These banana muffins are perfect for school lunches or even work lunches!
It’s back to school season, and the binders and #2 pencils are everywhere.
Going back to school is becoming somewhat of a national holiday in this country. Similar to Christmas in that the kids get new stuff and us parents are left wondering what happened to our paychecks. Back to school ain’t cheap!
And then there’s the lunch dilemma….
Who knew packing a little lunch could be so stressful??!! But inevitably, it gets to the point where you just don’t know what to pack anymore. The kids are bored with the “same ol’, same ol'” and frankly, so are we. But it doesn’t have to be that way. Sometimes, all it takes is a new perspective or a tiny spark of inspiration to get us going again. Sometimes, all it takes is one recipe to get the excitement back into a lunch box.
And while these aren’t something I’d pack for Mini Chef on a daily basis, they sure do kick lunch box boredom to the curb on occasion.
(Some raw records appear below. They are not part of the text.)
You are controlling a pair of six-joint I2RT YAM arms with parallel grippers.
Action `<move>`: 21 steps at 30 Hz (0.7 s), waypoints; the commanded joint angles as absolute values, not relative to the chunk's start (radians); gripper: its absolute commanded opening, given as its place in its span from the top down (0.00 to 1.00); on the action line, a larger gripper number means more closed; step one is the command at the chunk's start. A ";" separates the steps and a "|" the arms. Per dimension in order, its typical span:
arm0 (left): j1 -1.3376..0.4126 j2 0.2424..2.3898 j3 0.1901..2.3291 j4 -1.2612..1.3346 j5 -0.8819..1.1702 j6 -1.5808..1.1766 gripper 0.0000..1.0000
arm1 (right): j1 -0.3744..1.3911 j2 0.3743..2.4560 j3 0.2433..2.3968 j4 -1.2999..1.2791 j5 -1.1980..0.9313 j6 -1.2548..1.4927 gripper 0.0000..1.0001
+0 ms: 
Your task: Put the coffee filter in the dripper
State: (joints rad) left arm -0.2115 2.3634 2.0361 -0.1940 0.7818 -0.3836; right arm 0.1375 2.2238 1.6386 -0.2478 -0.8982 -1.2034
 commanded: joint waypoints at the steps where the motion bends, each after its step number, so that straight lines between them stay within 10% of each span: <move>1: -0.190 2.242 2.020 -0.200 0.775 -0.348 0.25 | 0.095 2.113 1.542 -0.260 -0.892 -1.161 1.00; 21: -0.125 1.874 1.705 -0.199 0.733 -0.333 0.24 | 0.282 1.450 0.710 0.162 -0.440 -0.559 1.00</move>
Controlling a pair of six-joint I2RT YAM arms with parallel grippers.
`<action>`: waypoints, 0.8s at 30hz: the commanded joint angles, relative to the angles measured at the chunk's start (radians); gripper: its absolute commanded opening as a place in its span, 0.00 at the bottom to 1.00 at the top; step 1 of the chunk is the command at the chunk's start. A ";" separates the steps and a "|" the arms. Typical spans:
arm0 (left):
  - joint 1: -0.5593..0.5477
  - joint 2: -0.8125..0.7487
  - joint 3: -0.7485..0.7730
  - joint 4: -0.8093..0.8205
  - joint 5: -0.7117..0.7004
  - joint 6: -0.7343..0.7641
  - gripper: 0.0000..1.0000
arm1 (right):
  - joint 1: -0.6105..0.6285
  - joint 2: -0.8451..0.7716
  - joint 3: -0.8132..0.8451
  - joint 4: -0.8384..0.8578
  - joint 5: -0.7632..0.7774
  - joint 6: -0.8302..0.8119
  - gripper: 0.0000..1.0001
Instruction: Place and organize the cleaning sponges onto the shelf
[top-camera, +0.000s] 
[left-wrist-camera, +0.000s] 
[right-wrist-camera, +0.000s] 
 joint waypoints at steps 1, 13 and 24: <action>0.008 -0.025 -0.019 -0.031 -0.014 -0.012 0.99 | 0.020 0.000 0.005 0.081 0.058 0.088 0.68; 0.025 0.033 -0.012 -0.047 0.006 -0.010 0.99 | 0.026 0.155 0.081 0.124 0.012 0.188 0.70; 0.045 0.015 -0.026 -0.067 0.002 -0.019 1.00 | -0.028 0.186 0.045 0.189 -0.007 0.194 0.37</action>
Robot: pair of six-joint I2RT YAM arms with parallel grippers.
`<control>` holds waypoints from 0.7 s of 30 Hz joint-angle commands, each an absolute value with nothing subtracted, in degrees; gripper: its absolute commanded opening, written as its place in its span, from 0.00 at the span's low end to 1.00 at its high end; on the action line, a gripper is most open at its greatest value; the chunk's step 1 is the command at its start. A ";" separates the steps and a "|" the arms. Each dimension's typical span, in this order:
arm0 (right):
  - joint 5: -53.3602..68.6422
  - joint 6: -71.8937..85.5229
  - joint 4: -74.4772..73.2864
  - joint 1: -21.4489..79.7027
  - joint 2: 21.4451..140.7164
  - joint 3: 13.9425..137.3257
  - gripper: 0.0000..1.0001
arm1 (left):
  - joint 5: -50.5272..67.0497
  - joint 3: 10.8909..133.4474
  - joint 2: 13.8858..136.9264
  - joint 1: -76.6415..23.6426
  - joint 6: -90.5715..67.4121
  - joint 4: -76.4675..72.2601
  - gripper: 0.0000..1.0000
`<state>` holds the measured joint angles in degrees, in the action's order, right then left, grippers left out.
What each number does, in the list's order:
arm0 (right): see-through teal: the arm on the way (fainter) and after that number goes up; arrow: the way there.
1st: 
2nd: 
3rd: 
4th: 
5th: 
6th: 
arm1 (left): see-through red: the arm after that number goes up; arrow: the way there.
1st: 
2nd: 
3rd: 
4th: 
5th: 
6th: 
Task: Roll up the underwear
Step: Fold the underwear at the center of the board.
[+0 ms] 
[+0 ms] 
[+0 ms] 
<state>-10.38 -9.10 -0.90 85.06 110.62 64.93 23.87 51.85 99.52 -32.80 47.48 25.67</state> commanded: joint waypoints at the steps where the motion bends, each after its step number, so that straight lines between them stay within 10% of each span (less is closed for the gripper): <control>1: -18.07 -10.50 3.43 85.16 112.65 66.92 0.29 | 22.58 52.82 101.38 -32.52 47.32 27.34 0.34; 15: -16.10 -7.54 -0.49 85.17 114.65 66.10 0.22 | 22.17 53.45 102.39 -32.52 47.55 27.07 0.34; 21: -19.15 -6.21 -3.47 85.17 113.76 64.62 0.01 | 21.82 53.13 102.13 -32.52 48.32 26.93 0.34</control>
YOU MIGHT ALSO ENJOY THESE CLEAN EATING RECIPES:
BANANA MUFFINS RECIPE:
- Standard muffin pan
- 2 cups whole wheat pastry flour (affiliate link)
- 2 tsp. baking soda
- 1 tsp. ground cinnamon
- 2 large egg whites (or 1 whole egg)
- ½ cup honey
- 2 tbsp. oil (I used safflower)
- ¼ cup milk (any type except coconut milk)
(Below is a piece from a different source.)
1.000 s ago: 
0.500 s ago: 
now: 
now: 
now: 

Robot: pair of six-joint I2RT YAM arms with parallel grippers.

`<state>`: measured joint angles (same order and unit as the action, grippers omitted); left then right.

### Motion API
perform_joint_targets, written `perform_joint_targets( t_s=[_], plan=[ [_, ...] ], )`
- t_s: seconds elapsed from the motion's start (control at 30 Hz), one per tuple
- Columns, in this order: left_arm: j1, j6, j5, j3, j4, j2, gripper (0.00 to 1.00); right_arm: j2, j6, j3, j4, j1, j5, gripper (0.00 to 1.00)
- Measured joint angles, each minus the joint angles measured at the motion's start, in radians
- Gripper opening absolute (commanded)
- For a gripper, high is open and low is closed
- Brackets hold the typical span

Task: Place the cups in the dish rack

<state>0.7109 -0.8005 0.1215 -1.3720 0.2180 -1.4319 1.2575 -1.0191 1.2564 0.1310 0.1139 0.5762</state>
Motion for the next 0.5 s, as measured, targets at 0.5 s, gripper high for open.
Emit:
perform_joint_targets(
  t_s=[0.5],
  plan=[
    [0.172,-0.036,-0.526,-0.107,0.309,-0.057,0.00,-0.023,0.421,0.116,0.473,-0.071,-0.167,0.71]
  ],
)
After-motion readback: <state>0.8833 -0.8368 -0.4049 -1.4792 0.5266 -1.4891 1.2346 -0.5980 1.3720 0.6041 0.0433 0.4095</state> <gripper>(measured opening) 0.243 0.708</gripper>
- ¼ cup apple sauce (unsweetened)
- 2 medium ripe bananas (smooshed with a fork)
- 1 cup walnuts (chopped, optional – plus a few for garnish if you wish)
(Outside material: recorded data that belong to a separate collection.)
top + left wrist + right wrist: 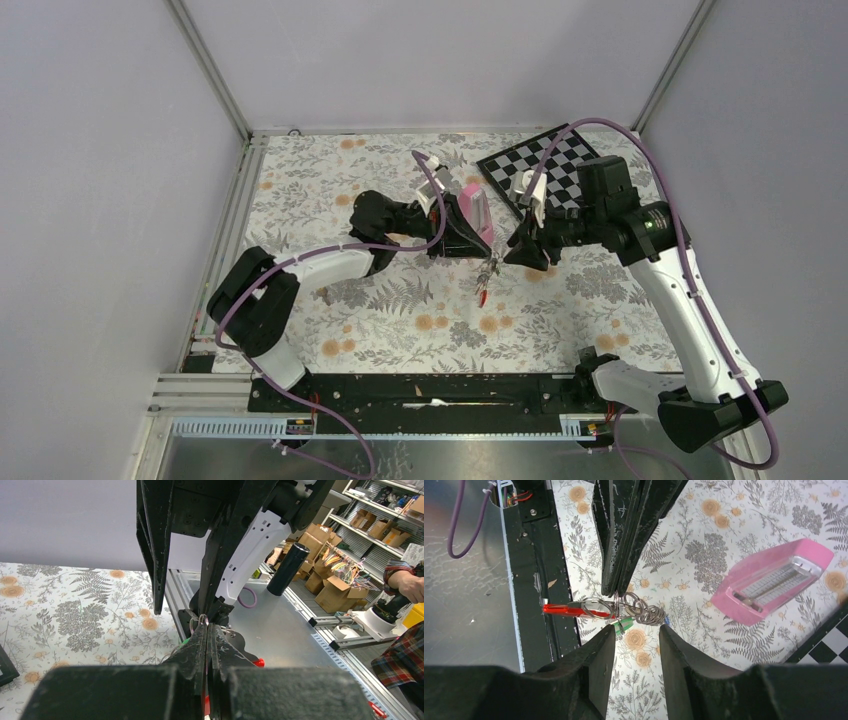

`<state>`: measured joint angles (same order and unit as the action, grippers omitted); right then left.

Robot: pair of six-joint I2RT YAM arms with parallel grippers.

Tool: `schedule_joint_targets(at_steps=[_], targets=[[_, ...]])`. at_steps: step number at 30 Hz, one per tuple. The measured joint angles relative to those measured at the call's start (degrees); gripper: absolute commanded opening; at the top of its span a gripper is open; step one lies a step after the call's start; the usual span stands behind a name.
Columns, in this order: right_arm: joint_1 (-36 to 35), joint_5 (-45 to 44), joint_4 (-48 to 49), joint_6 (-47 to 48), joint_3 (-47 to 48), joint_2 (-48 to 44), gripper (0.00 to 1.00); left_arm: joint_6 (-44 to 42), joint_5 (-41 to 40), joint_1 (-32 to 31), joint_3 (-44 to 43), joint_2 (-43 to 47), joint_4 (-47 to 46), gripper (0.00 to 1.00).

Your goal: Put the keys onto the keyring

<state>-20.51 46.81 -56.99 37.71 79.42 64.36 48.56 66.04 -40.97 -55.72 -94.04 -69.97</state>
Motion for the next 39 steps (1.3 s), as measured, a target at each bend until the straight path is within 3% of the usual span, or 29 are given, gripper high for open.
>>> schedule_joint_targets(at_steps=[10,39], targets=[[0.1,5.0,4.4,-0.3,-3.2,-0.7,0.34,3.2,-0.1,0.1,0.1,0.1,-2.4,0.00],[0.1,6.9,5.2,-0.5,-4.0,-1.0,0.35,3.8,-0.1,0.2,0.1,0.1,-3.0,0.00]])
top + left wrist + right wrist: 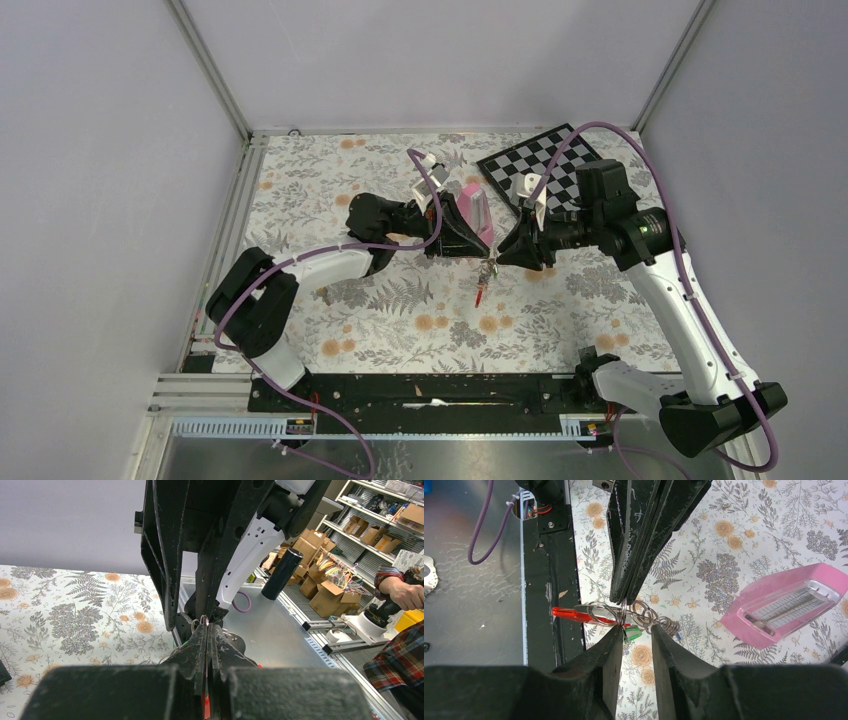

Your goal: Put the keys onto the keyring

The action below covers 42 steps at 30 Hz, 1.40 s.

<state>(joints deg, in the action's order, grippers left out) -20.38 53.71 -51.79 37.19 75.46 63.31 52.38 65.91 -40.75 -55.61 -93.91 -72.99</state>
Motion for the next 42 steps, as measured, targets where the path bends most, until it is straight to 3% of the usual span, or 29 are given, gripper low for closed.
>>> schedule_joint_targets(at_steps=[34,42], targets=[[0.0,1.5,-0.2,0.7,-0.9,-0.4,0.34,-0.1,-0.2,0.0,0.4,0.0,0.5,0.00],[0.0,1.5,-0.2,0.9,-0.9,-0.4,0.27,-0.3,-0.3,0.0,0.9,0.0,0.6,0.00]])
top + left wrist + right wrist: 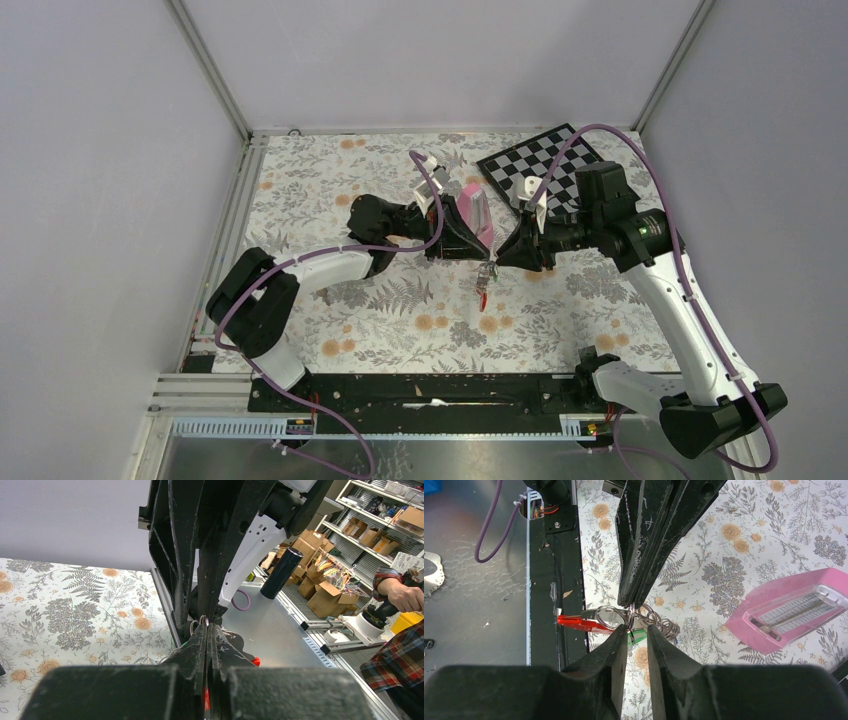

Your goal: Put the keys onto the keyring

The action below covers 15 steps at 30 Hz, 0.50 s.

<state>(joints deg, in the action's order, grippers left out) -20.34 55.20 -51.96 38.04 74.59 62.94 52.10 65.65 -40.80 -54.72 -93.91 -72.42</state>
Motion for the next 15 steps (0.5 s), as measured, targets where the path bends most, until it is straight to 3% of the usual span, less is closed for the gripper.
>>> schedule_joint_targets(at_steps=[15], targets=[[0.0,1.0,1.5,-1.2,-1.4,0.0,0.26,0.0,-0.2,-0.4,0.0,0.0,0.4,0.00]])
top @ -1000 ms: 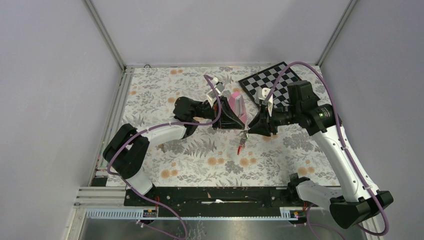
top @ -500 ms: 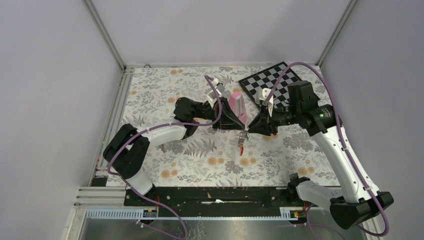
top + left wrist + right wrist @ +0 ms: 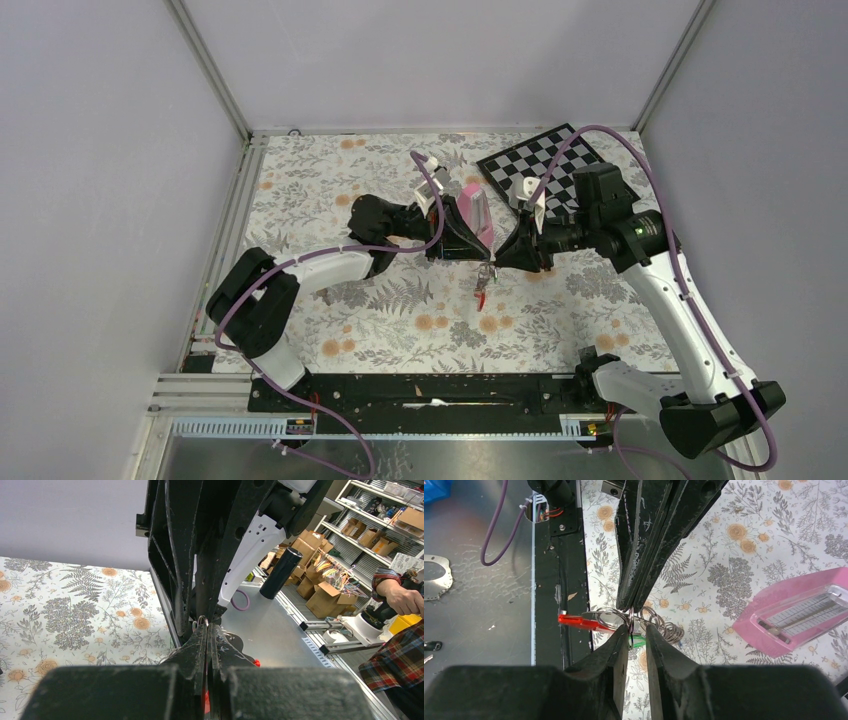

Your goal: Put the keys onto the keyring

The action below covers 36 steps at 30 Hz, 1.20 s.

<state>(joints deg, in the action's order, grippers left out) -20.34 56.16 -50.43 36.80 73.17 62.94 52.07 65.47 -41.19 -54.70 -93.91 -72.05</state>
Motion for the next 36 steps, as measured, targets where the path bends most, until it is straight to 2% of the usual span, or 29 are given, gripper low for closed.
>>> schedule_joint_targets(at_steps=[8,15,20,22,25,28,32,36], targets=[[0.0,0.5,0.7,-1.1,-0.8,0.0,0.22,0.0,-0.3,-0.1,0.0,0.0,0.0,0.00],[0.0,0.5,1.2,-2.3,-0.8,0.0,0.01,0.0,-0.6,-0.1,0.0,0.0,0.0,0.00],[0.1,0.3,1.1,-2.6,-0.8,0.0,0.00,-1.2,-0.6,0.0,0.0,0.0,0.4,0.00],[0.1,-0.5,0.6,-2.3,-0.8,0.0,0.00,-2.8,-0.5,0.0,0.0,0.0,1.5,0.06],[0.0,-3.0,-1.9,-1.1,0.3,0.7,0.00,-6.9,-0.3,0.0,-0.3,0.2,6.0,0.20],[-0.1,-6.4,-5.4,0.5,2.8,2.1,0.00,-12.3,1.2,0.3,-2.8,0.3,14.8,0.30],[-0.5,-12.1,-10.5,3.4,7.7,4.4,0.00,-21.2,2.1,0.7,-9.0,0.3,29.2,0.36],[-1.4,-17.1,-15.6,6.2,12.3,6.7,0.00,-28.4,2.1,0.8,-13.3,0.2,38.9,0.38]])
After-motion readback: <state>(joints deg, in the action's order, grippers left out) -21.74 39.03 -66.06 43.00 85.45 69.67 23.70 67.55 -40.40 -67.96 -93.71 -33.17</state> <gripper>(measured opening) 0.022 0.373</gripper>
- Preheat oven to 350 degrees F.
- Note: I used a 12 muffin tin. If you don’t have muffin paper, spray the tin with olive oil so the muffins don’t stick.
- Mix all ingredients in a large bowl using an electric mixer. Make sure all ingredients get really well blended together.
- Pour the batter into the muffin tin or muffin papers. Fill only half way.
- Sprinkle nuts of your choice over the top and place in oven (Optional).
- Bake for 20 minutes or until cooked through.